**WORK TO COMPLETE**
Count up the lines below in which the string "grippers" appears. The reply should be that number alone.

**DATASET EXCERPT**
• • • • • • •

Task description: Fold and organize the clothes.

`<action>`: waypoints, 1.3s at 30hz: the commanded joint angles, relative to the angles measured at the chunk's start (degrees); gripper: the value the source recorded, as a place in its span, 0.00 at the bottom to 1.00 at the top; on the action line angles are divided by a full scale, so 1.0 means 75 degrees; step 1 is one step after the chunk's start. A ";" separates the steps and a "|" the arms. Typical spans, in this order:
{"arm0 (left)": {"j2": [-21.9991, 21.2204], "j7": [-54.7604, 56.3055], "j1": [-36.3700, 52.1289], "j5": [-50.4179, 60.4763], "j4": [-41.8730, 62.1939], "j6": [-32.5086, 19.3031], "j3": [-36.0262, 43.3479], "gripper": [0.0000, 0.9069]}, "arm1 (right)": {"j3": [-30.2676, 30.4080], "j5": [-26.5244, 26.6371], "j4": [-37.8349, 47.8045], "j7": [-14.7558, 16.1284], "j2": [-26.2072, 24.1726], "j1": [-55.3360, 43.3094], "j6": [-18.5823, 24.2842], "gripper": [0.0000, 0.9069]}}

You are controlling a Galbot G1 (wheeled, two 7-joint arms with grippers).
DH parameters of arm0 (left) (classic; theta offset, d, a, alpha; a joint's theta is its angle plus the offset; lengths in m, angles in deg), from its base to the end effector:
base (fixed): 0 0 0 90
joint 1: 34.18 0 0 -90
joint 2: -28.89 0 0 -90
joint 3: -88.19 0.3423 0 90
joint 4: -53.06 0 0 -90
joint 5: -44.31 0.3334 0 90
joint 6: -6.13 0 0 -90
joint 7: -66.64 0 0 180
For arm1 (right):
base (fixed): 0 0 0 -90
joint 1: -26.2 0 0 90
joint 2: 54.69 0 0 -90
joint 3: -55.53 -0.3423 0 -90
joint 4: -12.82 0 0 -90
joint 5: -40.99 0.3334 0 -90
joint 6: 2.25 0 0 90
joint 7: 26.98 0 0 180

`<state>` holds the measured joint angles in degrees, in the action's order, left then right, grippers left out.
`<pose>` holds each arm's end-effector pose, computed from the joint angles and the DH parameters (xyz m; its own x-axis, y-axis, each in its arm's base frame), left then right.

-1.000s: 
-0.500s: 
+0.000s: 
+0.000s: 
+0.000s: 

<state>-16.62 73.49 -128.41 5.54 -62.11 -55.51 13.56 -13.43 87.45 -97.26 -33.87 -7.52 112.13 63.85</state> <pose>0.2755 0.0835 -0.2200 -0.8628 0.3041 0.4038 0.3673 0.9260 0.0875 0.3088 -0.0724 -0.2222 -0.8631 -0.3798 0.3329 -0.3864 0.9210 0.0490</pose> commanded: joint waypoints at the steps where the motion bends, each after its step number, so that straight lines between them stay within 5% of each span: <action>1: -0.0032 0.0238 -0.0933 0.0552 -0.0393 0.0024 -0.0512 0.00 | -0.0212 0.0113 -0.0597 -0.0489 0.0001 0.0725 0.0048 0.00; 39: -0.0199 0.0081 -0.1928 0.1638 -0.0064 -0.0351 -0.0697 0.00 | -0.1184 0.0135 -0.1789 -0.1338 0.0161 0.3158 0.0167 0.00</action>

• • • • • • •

**EXERCISE OUTPUT**
2